Fiber optics enable data communication at the speed of light. But the amount of data that can be sent along any fiber optic is limited by the amount of information you can encode in the wave wave wave traveling through it. At present, fiber optic technology uses many different light properties to encode information, including brightness, color, polarization, and propagation direction.
But if we want to fill even more information through fiber optics, we need to use other light attributes to encode more information without disturbing the properties used today. Such a feature could help increase the bandwidth of fiber optic technology, including internet speeds.
If the light wave passing through the optical fibers rotates helically – like a spring – then it has an angular momentum, and in fact it helps to measure the momentum when it rotates around a point. But there was a major problem with the use of angular momentum for the decoding of information from fiber optics. We needed a material with microscopic helical nanoscale structures that could detect bundles of twisted light.
A new research shows how we can control the angular momentum of light at nanoscale using an integrated nanofutton chip. So, for the first time, we have a chip with a number of ornate nano-openings and nano-grooves that allow the on-chip to manipulate the twisted beam beams.
The helical design of these microscopic openings and grooves removes the need for any other bulky optics with interference to detect the angular momentum signals. And here the solution to the problem is called nanofutton chip.
So, for example, if we send a data signal with a nanofutton chip, which is essentially a microchip that uses light instead of electrons, it will help us with great accuracy knowing where the data is going, otherwise information will be lost.
Using our nanofuff chips, we can accurately direct the angular momentum signals without losing the information they carry. In addition, the angular velocity information of many different signals can be simultaneously processed by the chip. This means we can achieve an extremely large bandwidth, with six times more access to data than the current technology used today.

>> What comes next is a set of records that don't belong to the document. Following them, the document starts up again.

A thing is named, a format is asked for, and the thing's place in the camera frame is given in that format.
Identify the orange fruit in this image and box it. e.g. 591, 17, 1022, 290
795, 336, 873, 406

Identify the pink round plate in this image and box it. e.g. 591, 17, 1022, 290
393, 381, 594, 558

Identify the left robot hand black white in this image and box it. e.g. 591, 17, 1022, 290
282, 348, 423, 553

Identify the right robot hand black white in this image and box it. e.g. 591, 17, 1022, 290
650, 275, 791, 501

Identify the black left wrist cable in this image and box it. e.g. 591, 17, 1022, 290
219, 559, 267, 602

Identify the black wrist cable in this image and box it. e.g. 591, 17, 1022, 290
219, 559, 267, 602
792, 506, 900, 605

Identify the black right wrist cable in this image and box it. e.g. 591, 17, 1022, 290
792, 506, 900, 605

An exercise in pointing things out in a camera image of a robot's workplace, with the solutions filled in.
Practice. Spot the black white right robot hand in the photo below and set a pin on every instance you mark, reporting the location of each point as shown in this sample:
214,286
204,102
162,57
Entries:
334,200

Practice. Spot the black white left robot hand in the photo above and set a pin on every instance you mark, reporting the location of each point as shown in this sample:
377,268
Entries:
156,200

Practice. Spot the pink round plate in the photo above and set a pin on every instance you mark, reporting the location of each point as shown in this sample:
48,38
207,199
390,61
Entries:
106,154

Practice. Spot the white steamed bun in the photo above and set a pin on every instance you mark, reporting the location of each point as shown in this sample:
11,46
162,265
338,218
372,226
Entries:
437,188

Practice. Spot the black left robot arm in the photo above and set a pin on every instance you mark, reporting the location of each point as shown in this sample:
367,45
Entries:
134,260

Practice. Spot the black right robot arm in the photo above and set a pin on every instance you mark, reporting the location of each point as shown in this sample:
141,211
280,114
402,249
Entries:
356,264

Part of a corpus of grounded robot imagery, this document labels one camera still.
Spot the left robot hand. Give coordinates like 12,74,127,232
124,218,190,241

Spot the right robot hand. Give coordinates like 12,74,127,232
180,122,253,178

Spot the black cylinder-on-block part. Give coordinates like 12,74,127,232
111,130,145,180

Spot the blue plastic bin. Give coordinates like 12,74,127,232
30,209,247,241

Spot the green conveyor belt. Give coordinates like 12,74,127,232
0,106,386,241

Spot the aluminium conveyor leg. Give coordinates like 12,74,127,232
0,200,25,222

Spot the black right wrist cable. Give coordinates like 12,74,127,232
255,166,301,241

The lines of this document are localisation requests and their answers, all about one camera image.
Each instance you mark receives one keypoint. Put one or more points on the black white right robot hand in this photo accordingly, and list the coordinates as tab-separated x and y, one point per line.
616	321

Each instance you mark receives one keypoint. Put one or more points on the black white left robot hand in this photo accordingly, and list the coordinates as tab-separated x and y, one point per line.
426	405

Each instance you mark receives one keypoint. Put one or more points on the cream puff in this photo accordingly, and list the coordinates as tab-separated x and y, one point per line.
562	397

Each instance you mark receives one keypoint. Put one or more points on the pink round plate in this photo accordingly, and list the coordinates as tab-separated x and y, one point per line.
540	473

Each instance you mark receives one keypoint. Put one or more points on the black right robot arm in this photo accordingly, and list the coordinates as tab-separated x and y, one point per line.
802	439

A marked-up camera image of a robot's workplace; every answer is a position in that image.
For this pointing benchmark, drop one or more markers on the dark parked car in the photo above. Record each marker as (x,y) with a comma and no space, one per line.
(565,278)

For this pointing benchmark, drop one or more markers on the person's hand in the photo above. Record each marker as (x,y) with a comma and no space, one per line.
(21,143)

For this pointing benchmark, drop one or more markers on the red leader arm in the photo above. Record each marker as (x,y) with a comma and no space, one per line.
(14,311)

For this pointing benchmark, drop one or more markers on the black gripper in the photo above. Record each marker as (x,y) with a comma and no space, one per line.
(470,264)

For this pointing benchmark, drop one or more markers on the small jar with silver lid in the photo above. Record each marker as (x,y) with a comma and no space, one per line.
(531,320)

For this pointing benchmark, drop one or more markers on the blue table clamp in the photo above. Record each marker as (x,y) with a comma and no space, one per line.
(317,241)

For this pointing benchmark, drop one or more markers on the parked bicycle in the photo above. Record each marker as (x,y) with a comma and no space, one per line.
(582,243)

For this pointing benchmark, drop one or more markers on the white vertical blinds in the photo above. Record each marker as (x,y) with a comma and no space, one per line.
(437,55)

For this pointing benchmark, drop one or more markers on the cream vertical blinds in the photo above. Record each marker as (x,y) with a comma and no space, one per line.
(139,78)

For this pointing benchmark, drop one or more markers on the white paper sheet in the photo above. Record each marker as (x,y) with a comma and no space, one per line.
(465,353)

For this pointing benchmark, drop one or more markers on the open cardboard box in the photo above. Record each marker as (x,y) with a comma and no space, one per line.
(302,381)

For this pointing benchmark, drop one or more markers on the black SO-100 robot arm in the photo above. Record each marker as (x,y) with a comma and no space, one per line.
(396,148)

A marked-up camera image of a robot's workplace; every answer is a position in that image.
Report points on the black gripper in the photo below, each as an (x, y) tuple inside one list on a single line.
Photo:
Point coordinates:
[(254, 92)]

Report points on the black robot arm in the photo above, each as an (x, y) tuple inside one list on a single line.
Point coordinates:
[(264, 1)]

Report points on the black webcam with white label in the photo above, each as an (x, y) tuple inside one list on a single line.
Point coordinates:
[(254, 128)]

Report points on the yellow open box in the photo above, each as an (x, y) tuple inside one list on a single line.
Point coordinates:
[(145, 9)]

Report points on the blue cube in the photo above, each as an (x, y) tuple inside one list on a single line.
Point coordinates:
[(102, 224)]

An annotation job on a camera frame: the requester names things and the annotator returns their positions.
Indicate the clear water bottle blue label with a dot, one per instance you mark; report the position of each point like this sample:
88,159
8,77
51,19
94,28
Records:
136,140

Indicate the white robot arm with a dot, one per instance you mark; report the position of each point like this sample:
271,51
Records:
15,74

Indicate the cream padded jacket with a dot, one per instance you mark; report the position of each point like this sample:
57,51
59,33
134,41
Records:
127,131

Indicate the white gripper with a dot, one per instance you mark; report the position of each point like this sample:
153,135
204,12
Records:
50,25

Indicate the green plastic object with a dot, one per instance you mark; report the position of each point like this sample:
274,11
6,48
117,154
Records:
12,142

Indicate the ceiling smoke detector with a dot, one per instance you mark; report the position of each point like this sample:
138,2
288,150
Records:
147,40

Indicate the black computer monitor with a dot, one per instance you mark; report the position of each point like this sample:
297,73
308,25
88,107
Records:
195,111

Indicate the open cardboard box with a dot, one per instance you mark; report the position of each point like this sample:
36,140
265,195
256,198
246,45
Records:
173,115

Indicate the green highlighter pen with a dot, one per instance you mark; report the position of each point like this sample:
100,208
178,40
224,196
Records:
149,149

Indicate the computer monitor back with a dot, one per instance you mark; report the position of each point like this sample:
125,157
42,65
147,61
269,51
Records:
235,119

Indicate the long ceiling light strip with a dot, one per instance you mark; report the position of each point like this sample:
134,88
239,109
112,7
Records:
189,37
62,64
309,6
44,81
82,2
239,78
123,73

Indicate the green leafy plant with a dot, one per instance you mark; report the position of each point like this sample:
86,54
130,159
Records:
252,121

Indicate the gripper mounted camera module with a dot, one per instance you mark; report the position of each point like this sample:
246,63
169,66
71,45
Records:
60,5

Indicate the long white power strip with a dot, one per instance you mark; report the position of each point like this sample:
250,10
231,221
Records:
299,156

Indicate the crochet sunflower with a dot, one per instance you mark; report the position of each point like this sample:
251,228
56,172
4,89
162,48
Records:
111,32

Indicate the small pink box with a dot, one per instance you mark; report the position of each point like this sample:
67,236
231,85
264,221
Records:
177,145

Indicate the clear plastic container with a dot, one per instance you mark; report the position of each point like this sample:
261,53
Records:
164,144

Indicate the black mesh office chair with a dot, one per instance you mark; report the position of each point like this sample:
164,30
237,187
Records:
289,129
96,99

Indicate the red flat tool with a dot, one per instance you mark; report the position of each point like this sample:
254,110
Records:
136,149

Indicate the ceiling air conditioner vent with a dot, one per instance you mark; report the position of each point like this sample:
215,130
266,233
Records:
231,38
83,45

Due to the rapid development of nanotechnology, there is practically no major technical challenge to prevent mass production of this chip today. This discovery opens up a whole new perspective on the use of light to generate chip information, to transmit and retrieve images, videos, sounds and so on.
It could be used in applications such as data transmission, on high definition screens, in ultra-high-capacity optical communications. However, the main element is that it provides extremely secure optical encryption, one of the most serious issues on the Internet, since hackers are free to decrypt and decrypt encrypted information.
Since the chip is comprised of a series of independently controlled units and each individual unit is capable of independently processing the angular momentum information, this chip arrangement allows the parallel processing of visual information.
A large number of optical fibers in a fiber bundle can be processed through the chip in parallel, which means that the processing speed can be significantly increased considering how large the device is. The present methodology described above will lead to significantly higher internet speeds along with a number of other useful applications.